Published by the American Geophysical Union as part of the Geophysical Monograph Series, Volume 183. For carbon sequestration the issues of monitoring, risk assessment, and verification of carbon content and storage efficacy are perhaps the most uncertain. Yet these issues are also the most critical challenges facing the broader context of carbon sequestration as a means for addressing climate change.
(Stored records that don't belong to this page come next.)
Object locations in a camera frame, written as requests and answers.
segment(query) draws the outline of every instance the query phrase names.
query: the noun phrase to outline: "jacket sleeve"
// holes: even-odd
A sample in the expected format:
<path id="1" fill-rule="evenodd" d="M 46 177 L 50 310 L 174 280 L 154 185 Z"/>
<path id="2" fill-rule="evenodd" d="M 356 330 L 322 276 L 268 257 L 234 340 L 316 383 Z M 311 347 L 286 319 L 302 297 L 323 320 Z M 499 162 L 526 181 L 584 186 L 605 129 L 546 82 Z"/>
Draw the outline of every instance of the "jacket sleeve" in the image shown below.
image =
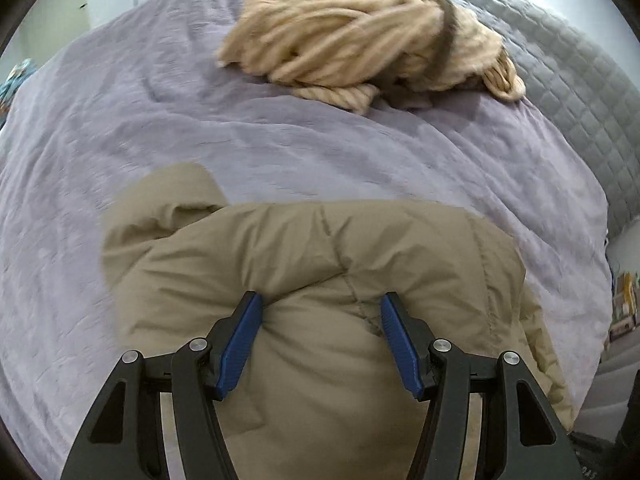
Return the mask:
<path id="1" fill-rule="evenodd" d="M 199 164 L 182 162 L 127 187 L 104 215 L 102 265 L 113 288 L 160 239 L 227 205 Z"/>

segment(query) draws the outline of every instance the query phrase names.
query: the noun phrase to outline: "gray quilted comforter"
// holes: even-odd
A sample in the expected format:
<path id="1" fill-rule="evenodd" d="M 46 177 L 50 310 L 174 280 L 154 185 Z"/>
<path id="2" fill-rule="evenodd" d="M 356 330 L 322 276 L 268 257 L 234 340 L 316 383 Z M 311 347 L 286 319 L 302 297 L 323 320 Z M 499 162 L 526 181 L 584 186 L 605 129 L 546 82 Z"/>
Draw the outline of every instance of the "gray quilted comforter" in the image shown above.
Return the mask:
<path id="1" fill-rule="evenodd" d="M 640 214 L 640 93 L 616 63 L 565 20 L 527 0 L 454 0 L 499 32 L 527 97 L 604 188 L 609 235 Z"/>
<path id="2" fill-rule="evenodd" d="M 203 164 L 233 203 L 414 197 L 489 217 L 519 244 L 579 406 L 610 316 L 607 205 L 558 129 L 526 100 L 470 91 L 415 114 L 380 101 L 363 118 L 219 69 L 240 4 L 150 0 L 17 94 L 0 136 L 0 415 L 36 471 L 59 476 L 123 350 L 101 212 L 179 160 Z"/>

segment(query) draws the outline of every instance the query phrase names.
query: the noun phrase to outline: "metal screw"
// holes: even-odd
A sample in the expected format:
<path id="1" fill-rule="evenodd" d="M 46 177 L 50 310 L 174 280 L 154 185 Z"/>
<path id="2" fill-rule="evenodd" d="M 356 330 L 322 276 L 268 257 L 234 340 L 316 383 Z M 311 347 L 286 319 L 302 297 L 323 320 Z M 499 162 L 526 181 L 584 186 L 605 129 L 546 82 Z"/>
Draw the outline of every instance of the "metal screw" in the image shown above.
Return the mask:
<path id="1" fill-rule="evenodd" d="M 127 350 L 122 354 L 122 362 L 126 364 L 130 364 L 136 361 L 138 358 L 138 352 L 135 350 Z"/>
<path id="2" fill-rule="evenodd" d="M 448 352 L 451 350 L 451 343 L 446 339 L 436 339 L 436 341 L 433 342 L 433 347 L 438 352 Z"/>
<path id="3" fill-rule="evenodd" d="M 502 358 L 510 365 L 516 365 L 520 362 L 520 356 L 516 352 L 505 352 Z"/>
<path id="4" fill-rule="evenodd" d="M 200 350 L 204 350 L 207 347 L 207 340 L 202 337 L 197 337 L 196 339 L 192 339 L 189 343 L 189 348 L 194 352 L 199 352 Z"/>

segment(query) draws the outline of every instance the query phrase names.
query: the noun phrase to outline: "colorful fabric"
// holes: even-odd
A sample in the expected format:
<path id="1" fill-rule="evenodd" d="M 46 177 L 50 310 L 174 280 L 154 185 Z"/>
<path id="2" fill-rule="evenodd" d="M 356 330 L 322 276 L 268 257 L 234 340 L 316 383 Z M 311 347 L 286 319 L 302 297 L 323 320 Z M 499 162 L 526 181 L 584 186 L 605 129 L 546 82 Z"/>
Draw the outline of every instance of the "colorful fabric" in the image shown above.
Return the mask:
<path id="1" fill-rule="evenodd" d="M 14 66 L 6 82 L 0 87 L 0 128 L 4 126 L 7 115 L 14 102 L 15 93 L 22 83 L 35 74 L 36 65 L 31 59 L 25 59 L 22 63 Z"/>

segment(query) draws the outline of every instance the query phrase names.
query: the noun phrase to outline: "lavender blanket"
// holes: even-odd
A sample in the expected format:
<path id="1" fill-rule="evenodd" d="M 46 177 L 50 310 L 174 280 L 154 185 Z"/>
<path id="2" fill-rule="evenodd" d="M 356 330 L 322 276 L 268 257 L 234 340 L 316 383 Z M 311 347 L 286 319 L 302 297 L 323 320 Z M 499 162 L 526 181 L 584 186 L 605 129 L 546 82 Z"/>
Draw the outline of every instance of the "lavender blanket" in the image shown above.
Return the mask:
<path id="1" fill-rule="evenodd" d="M 16 96 L 0 136 L 0 416 L 36 471 L 59 477 L 123 350 L 100 214 L 180 160 L 232 203 L 409 197 L 487 216 L 519 244 L 580 406 L 610 319 L 607 203 L 558 130 L 526 100 L 452 91 L 359 117 L 219 69 L 241 1 L 149 0 Z"/>
In response to these challenges, Carbon Sequestration and Its Role in the Global Carbon Cycle presents current perspectives and research that combine five major areas: The global carbon cycle and verification and assessment of global carbon sources and sinks Potential capacity and temporal/spatial scales of terrestrial, oceanic, and geologic carbon storage Assessing risks and benefits associated with terrestrial, oceanic, and geologic carbon storage Predicting, monitoring, and verifying effectiveness of different forms of carbon storage Suggested new CO2 sequestration research and management paradigms for the future. The volume is based on a Chapman Conference and will appeal to the rapidly growing group of scientists and engineers examining methods for deliberate carbon sequestration through storage in plants, soils, the oceans, and geological repositories.